Population (2023-12-31)
- • Total: 4,043
- • Density: 25/km^{2} (64/sq mi)
- Time zone: UTC+01:00 (CET)
- • Summer (DST): UTC+02:00 (CEST)
- Postal codes: 17348
- Dialling codes: 03963, 03964, 039859
- Vehicle registration: MST
- Website: www.windmuehlenstadt-woldegk.de

= Woldegk =

Town in Mecklenburg-Vorpommern, Germany

Woldegk (/de/) is a town in the Mecklenburgische Seenplatte district, in Mecklenburg-Western Pomerania, Germany. It is situated 24 km southeast of Neubrandenburg. The former municipality of Petersdorf was merged into Woldegk in May 2019. Woldegk is 164.14 km^{2} in area and has 4,392 inhabitants (2018).

==History==

After first being settled as an adjunct of Brandenburg in 1236, Woldegk was brought into Mecklenburg by the marriage of Beatrix of Brandenburg with Heinrich of Mecklenburg in 1292, and developed into a fortified, walled town with ramparts and moats by the mid-15th century. Between 1492 and 1635, at least four windmills were constructed and put into use milling grain produced in the surrounding agricultural area.

The village was damaged by fire several times, and was completely destroyed in 1647 in the Thirty Years War, after which only 14 inhabitants survived. In the 18th century, the village was rebuilt and as many as seven Dutch style windmills were in operation by 1745.

On 29 June 1764, a deadly F5 tornado hit the town. The tornado was among the strongest ever recorded with damage assessed at the highest level of the TORRO scale (T11). The rating was assigned based on several surveys by German scientist Gottlob Burchard Genzmer.

The town remained economically backward until the late 19th century, when construction of the Friedrich Willhelm Railway in 1893 fostered industrial development, including a sugar beet plant, a steam plow factory, and two brickyards. Municipal services also were developed, including a gas plant and a water tower and distribution system. During this period, many substantial commercial and buildings as well as a distinctive Rathaus (city hall) were constructed and gave Woldegk a more cosmopolitan flavor, although it remained essentially a rural village.

In World War II, at least 70% of Woldegk was destroyed.
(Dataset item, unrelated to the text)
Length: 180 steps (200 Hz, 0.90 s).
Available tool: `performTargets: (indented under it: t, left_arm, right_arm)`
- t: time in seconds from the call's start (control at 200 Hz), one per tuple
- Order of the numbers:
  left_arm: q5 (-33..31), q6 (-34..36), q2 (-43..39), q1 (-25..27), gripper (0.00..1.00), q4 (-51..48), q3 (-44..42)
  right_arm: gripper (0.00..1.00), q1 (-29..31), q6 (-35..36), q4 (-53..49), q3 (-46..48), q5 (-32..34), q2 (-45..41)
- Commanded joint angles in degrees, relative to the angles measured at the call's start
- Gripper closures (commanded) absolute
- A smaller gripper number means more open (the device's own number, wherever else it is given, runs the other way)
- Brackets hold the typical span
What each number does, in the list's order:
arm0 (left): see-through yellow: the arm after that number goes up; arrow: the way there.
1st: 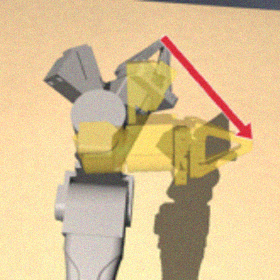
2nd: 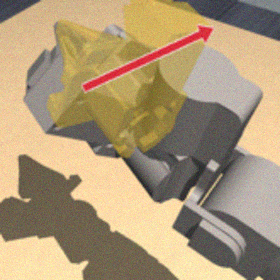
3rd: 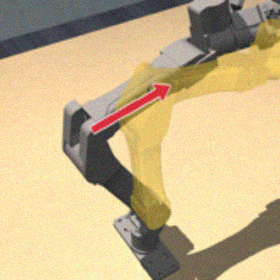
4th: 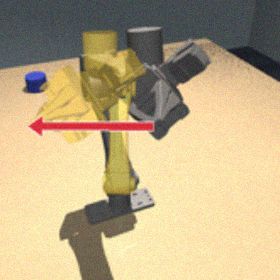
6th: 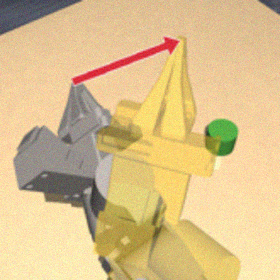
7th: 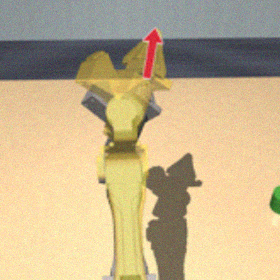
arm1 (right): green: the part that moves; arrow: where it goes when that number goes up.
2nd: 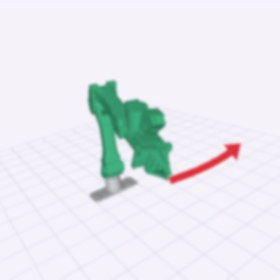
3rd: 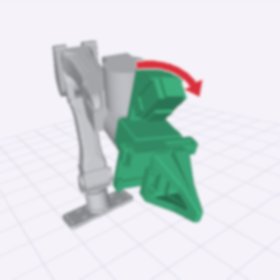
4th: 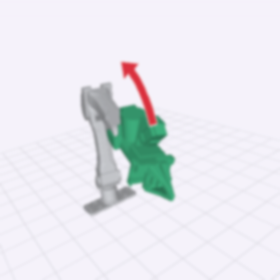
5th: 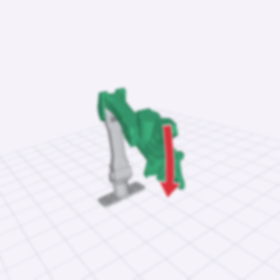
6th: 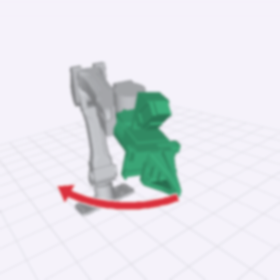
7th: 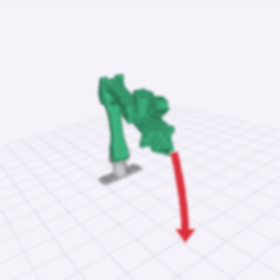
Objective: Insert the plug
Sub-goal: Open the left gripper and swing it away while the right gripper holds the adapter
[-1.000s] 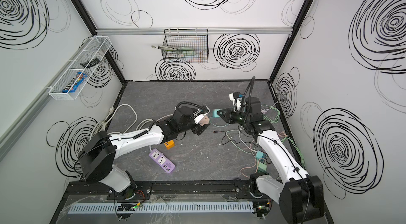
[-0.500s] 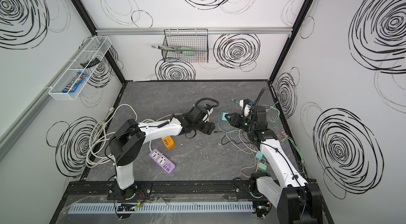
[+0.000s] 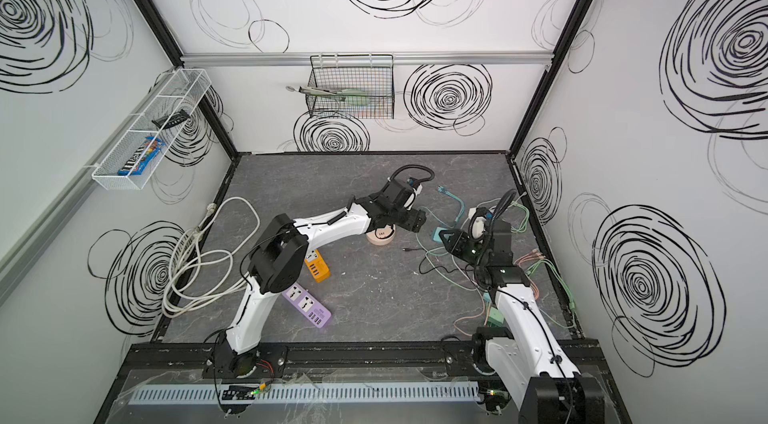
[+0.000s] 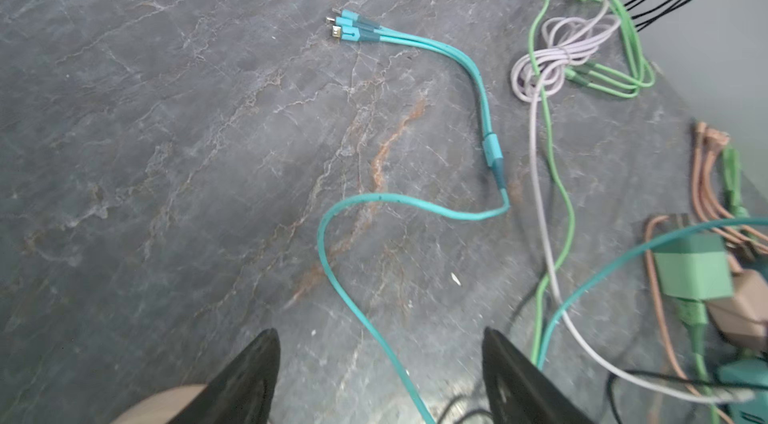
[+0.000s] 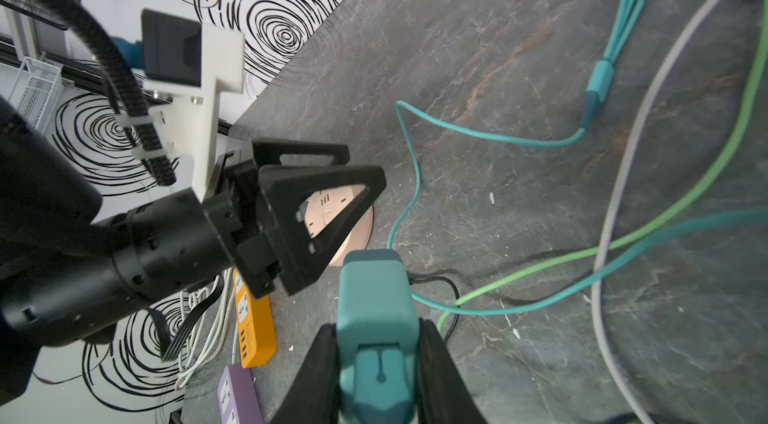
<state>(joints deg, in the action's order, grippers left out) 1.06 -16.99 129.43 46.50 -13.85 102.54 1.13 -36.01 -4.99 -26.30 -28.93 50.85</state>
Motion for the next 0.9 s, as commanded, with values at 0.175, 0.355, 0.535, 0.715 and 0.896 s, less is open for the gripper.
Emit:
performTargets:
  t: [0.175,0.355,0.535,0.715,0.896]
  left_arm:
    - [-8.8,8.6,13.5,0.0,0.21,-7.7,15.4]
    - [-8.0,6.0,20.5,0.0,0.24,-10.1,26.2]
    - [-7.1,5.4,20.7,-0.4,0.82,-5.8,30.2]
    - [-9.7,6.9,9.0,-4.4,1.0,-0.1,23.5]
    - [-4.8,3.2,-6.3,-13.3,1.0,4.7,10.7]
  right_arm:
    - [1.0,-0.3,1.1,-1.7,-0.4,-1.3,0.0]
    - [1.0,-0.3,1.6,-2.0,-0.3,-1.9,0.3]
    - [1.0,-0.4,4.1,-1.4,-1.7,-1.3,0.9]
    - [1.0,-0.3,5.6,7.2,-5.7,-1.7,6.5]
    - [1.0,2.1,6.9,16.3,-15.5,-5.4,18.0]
At the end of the war in 1945, the interior of the stone St. Peter's Evangelical Lutheran Church was gutted by fire when a phosphorus bomb dropped through the roof, killing a number of refugees from the surrounding area who had taken shelter there. After the war, reconstruction took place in the German Democratic Republic. Following reunification of Germany, the region surrounding Woldegk has declined economically, and remains one of the poorest areas of the country.
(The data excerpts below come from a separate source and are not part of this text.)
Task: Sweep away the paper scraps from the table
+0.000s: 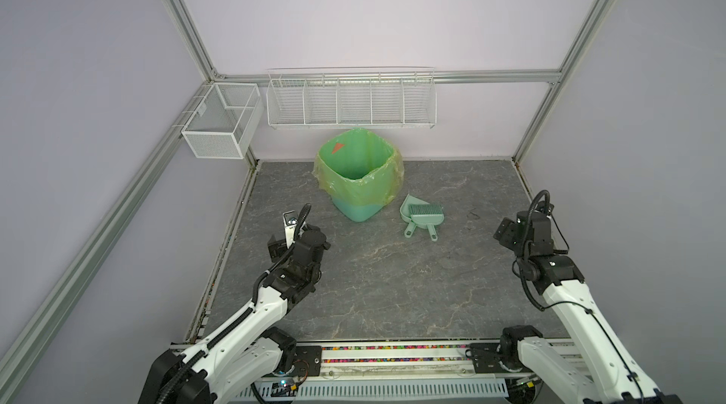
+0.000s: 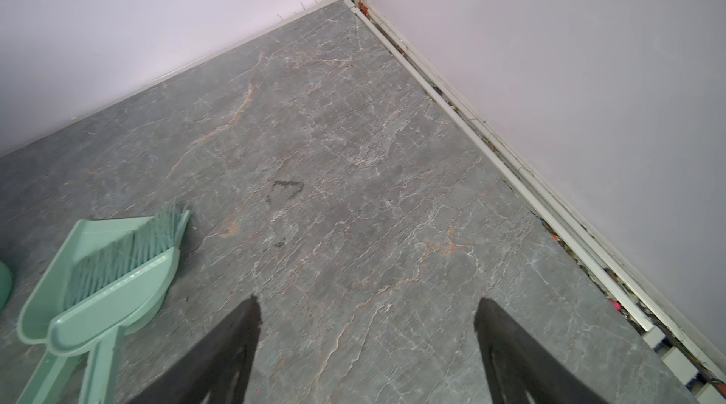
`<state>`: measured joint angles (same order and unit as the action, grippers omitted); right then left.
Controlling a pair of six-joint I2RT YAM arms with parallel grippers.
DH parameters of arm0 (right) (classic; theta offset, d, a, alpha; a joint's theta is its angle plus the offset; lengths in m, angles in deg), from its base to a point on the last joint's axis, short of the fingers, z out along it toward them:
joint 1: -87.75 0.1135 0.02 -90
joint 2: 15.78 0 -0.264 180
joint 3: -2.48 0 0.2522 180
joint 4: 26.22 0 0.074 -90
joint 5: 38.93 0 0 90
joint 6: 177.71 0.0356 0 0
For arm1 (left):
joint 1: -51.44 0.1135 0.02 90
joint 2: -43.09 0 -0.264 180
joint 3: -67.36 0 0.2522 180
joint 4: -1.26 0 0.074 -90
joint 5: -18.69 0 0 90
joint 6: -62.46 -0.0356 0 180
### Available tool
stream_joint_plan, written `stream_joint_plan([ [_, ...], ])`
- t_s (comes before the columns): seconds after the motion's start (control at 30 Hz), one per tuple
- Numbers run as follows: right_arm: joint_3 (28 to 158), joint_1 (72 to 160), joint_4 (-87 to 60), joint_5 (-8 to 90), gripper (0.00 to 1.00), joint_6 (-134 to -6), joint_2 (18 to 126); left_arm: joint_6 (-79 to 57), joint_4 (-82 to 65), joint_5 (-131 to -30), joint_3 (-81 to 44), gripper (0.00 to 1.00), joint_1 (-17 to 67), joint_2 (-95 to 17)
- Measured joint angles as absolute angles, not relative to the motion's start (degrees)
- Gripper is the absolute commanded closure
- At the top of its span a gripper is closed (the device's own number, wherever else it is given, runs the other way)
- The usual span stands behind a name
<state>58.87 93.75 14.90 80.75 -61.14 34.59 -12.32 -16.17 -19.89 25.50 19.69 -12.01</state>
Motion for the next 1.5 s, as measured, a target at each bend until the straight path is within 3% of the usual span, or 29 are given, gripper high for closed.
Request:
stream_joint_plan([
  [0.37, 56.3, 93.7, 11.4, 84.9, 0.11, -61.5, 35.9, -16.2, 2.6, -28.9, 29.7, 0.01, 32.5, -14.8],
  [0.6, 54.2, 93.6, 10.0, 87.6, 0.11, -62.0, 35.7, -17.4, 11.4, -32.9, 33.2, 0.01, 36.5, -15.4],
  [0.83, 49.9, 93.5, 7.5, 91.3, 0.11, -60.7, 35.1, -24.1, 30.1, -30.2, 38.1, 0.01, 36.5, -30.0],
  [1.2, 48.8, 93.5, 2.1, 92.0, 0.11, -62.2, 34.6, -27.9, 33.5, -33.5, 33.0, 0.01, 36.4, -36.4],
  [1.5, 41.7, 93.5, -12.9, 92.2, 0.11, -68.5, 35.5, -30.5, 29.8, -35.4, 26.0, 0.01, 36.7, -42.5],
])
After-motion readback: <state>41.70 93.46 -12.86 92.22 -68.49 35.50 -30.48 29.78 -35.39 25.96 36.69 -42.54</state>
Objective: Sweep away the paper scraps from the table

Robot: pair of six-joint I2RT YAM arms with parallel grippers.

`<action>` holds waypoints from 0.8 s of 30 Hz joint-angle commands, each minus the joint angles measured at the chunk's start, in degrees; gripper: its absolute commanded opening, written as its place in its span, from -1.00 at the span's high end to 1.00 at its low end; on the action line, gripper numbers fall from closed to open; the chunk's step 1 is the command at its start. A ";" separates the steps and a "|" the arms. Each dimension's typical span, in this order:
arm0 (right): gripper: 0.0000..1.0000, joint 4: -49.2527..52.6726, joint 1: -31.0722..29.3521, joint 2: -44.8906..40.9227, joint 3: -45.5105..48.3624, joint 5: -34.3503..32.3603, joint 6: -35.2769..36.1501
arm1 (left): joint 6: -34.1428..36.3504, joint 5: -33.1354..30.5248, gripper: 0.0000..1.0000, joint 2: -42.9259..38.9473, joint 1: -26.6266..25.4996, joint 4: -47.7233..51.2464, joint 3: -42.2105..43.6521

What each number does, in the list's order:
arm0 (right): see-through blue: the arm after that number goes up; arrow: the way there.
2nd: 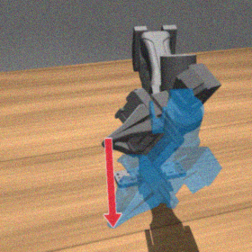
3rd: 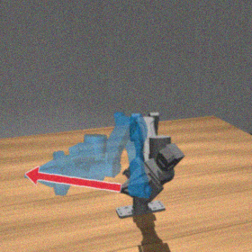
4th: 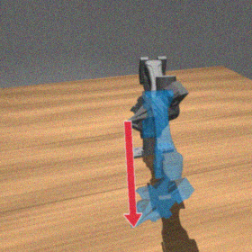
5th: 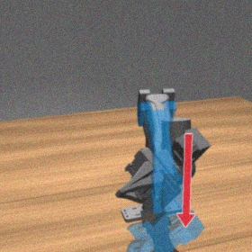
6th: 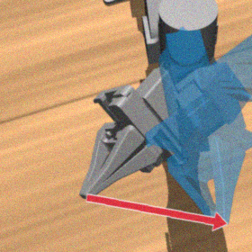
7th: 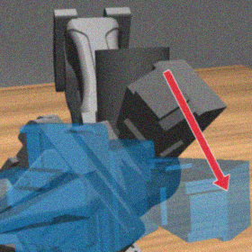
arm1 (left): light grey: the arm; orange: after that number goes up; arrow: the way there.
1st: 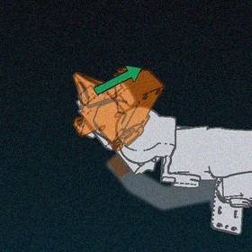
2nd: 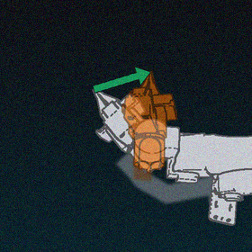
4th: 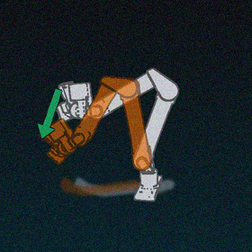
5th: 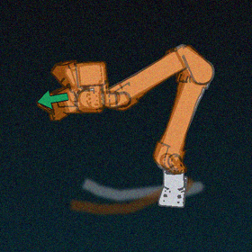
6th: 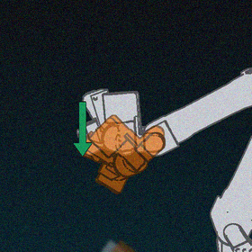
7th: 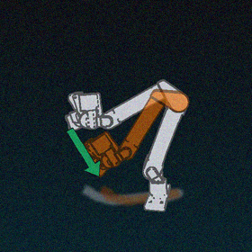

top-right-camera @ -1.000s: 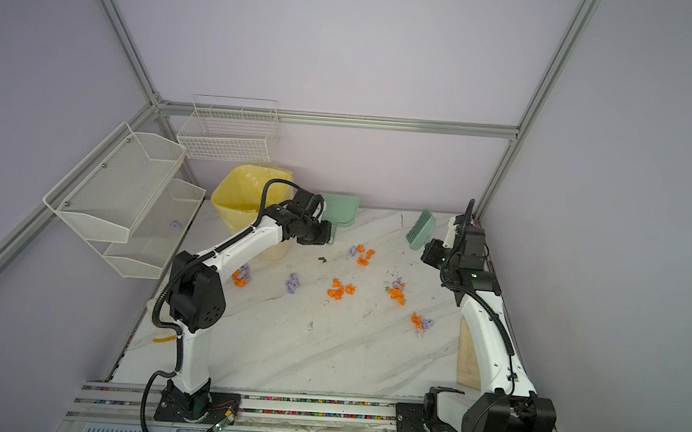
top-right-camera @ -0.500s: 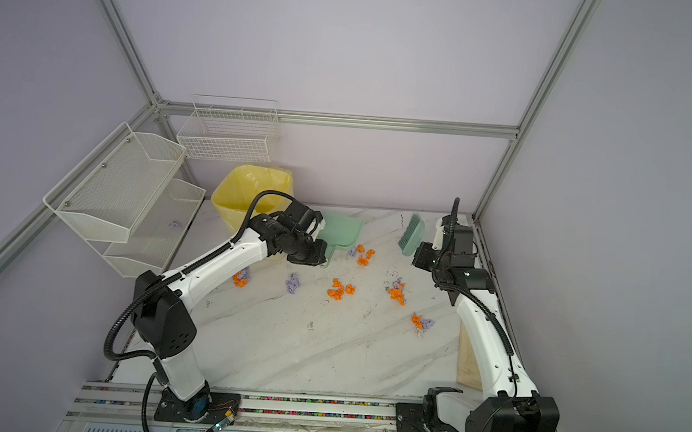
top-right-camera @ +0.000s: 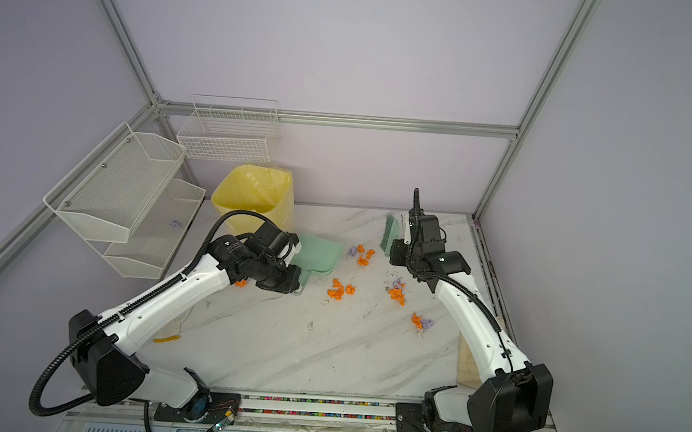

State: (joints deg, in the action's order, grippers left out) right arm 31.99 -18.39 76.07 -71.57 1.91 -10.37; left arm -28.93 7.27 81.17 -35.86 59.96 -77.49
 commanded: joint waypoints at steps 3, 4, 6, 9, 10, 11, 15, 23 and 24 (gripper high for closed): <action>1.00 0.65 -3.81 -0.23 1.13 -3.49 1.23 | -2.24 -1.45 1.00 -6.52 -2.05 0.10 8.24; 1.00 1.38 -4.58 0.08 1.21 -5.01 1.19 | -2.66 -1.31 1.00 -7.28 -2.43 0.07 9.25; 1.00 4.13 -6.14 0.86 0.91 -7.42 2.06 | -3.21 -1.17 1.00 -8.88 -3.55 -0.60 11.57; 1.00 5.15 -7.04 -0.03 1.59 -6.65 2.15 | -3.85 -0.44 1.00 -10.40 -4.25 -1.45 14.59; 1.00 5.08 -7.17 -0.57 1.93 -6.57 1.99 | -4.13 0.30 1.00 -10.74 -4.55 -1.94 15.53; 1.00 5.15 -7.43 -0.96 2.16 -6.70 1.83 | -4.41 1.20 1.00 -11.11 -4.94 -2.50 16.72; 1.00 6.10 -8.73 -0.45 1.27 -5.05 2.57 | -5.07 1.94 1.00 -11.77 -6.50 -3.04 19.55; 1.00 8.14 -11.05 3.84 -0.73 -7.02 7.06 | -8.72 2.67 1.00 -10.91 -9.30 -7.34 23.67; 1.00 7.86 -11.05 4.07 -0.74 -6.93 7.68 | -9.07 2.59 1.00 -10.52 -9.47 -7.77 24.00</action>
State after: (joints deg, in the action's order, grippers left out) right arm 38.39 -29.26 78.91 -70.78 -3.70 -5.72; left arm -35.68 8.82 70.81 -44.58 55.81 -55.77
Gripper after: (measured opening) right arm 0.108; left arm 0.048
In the late 20th century, some of the distinctive historic windmills of Woldegk were rebuilt and refurbished, one of which is open as a museum, and the mill pond also has been rebuilt. Tourist literature and the town's motto promote Woldegk as the City of Windmills (Stadt der Windmühlen). Efforts to restore the church, the stone foundation of which dates back to 1236–1250, are still underway.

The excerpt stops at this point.